*What the task asks:*
Please find the lines in the entries below that contain the word "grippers", and copy each one.

*Data under study:*

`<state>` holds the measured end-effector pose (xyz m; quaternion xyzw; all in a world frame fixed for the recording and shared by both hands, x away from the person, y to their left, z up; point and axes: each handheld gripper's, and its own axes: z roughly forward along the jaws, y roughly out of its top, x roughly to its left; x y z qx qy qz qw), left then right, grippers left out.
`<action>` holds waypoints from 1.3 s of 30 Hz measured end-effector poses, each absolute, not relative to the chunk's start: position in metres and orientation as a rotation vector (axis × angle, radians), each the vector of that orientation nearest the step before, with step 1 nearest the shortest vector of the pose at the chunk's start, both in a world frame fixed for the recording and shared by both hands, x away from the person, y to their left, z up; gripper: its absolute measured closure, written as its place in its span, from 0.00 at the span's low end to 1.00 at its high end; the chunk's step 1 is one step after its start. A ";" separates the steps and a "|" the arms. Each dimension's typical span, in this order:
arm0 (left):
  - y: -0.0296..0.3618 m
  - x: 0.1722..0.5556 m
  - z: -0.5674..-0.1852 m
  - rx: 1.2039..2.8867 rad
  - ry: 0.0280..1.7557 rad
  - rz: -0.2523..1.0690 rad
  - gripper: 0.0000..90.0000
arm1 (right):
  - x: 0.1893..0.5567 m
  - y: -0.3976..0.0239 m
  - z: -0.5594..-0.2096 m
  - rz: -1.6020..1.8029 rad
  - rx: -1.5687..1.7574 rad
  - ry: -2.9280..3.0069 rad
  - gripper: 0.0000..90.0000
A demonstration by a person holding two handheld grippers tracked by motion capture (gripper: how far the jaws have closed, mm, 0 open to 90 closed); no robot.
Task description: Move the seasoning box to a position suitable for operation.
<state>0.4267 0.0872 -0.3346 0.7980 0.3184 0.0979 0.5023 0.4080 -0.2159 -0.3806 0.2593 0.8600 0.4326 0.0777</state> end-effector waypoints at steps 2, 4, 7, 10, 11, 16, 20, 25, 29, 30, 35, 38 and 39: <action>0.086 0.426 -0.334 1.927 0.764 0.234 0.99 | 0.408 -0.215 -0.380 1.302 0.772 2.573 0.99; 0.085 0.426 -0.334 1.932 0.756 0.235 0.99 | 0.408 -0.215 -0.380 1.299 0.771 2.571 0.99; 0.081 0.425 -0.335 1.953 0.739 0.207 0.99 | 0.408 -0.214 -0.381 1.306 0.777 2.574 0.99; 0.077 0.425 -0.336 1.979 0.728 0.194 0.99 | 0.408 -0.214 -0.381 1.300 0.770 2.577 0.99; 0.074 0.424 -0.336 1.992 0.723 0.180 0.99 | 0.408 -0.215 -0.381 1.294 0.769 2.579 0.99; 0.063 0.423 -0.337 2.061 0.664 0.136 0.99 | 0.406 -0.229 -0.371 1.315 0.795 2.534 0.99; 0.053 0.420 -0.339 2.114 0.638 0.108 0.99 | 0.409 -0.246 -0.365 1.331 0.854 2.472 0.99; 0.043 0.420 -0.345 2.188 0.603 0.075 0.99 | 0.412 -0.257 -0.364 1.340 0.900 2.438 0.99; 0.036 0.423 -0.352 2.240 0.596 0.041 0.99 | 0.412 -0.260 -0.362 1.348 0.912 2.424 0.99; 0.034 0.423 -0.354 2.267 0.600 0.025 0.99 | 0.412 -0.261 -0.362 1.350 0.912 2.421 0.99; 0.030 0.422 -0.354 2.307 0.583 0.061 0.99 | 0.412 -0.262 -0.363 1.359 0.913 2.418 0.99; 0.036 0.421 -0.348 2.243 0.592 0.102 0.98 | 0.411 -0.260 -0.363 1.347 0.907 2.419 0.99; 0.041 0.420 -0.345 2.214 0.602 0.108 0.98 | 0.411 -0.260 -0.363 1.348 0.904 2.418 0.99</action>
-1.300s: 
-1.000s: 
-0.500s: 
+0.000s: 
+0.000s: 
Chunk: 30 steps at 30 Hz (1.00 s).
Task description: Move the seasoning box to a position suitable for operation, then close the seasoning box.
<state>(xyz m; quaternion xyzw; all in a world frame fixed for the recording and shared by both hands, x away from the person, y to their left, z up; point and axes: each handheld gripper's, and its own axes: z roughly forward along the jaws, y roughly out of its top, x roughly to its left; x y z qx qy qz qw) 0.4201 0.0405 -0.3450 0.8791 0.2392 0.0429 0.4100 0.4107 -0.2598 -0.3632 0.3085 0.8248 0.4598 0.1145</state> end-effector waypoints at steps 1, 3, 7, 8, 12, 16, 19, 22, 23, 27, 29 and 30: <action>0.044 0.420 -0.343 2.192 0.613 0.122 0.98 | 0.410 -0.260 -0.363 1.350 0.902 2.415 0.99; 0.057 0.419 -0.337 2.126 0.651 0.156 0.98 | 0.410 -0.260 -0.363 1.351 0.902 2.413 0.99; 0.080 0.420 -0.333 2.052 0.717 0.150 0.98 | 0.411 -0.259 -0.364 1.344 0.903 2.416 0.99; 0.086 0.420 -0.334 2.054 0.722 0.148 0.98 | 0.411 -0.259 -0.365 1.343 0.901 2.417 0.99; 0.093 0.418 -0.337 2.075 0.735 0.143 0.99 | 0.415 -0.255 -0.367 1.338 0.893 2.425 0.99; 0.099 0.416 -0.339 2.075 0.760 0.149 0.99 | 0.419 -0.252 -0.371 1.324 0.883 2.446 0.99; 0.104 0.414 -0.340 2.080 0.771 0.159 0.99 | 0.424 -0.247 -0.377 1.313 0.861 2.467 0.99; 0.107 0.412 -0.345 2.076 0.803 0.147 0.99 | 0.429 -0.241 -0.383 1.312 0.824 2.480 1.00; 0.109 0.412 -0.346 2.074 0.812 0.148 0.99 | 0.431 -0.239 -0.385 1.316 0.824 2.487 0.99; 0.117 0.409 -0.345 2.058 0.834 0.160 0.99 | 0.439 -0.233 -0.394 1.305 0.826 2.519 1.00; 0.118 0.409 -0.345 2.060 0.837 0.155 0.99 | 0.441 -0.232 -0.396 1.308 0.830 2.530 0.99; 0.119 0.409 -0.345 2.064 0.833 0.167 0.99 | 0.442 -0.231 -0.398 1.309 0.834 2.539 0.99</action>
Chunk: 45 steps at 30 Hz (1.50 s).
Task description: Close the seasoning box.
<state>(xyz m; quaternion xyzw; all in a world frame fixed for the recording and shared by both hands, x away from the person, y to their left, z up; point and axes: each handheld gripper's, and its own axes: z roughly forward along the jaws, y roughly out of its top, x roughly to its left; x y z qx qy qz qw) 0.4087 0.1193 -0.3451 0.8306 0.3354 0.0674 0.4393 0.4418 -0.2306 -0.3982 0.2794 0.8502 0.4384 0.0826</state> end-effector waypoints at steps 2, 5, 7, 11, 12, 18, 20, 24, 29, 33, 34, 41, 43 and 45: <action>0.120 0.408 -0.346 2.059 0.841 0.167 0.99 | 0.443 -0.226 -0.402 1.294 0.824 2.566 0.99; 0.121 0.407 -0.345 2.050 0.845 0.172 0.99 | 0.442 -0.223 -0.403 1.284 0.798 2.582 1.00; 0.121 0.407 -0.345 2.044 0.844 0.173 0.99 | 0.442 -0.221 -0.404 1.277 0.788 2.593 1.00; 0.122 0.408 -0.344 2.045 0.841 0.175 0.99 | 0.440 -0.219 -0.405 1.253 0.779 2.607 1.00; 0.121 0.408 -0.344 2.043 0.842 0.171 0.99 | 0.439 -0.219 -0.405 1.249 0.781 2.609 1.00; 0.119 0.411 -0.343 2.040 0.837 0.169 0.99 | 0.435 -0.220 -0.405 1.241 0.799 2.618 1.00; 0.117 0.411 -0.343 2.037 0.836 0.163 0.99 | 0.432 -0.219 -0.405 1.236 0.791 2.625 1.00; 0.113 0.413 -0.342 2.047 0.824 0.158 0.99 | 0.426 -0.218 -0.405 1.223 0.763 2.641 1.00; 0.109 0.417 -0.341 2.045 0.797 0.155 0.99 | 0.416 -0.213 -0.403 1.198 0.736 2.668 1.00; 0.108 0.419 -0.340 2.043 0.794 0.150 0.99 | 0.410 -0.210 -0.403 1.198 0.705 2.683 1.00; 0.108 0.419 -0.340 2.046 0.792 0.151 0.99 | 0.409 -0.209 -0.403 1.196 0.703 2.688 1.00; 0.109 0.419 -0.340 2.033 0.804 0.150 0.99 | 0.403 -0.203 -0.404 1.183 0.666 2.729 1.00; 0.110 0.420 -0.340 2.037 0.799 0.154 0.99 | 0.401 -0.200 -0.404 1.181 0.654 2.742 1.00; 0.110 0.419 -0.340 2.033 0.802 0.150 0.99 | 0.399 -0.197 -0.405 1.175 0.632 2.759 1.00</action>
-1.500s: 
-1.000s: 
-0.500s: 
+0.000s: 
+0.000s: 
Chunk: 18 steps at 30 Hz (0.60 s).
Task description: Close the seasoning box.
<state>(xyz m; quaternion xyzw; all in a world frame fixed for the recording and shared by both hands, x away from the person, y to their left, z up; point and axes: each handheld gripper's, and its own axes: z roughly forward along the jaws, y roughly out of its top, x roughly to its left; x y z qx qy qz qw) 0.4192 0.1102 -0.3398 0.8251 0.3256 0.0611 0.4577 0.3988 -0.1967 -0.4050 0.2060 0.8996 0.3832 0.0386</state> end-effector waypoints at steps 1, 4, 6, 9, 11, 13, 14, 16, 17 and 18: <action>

*Result of this task:*
`<state>` holds the measured end-effector pose (xyz m; quaternion xyzw; all in a world frame fixed for the recording and shared by both hands, x away from the person, y to their left, z up; point and axes: each handheld gripper's, and its own axes: z roughly forward along the jaws, y roughly out of its top, x roughly to its left; x y z qx qy qz qw), left then right, grippers left out.
A demonstration by a person holding two handheld grippers tracked by motion capture (gripper: how far the jaws have closed, mm, 0 open to 90 closed); no robot.

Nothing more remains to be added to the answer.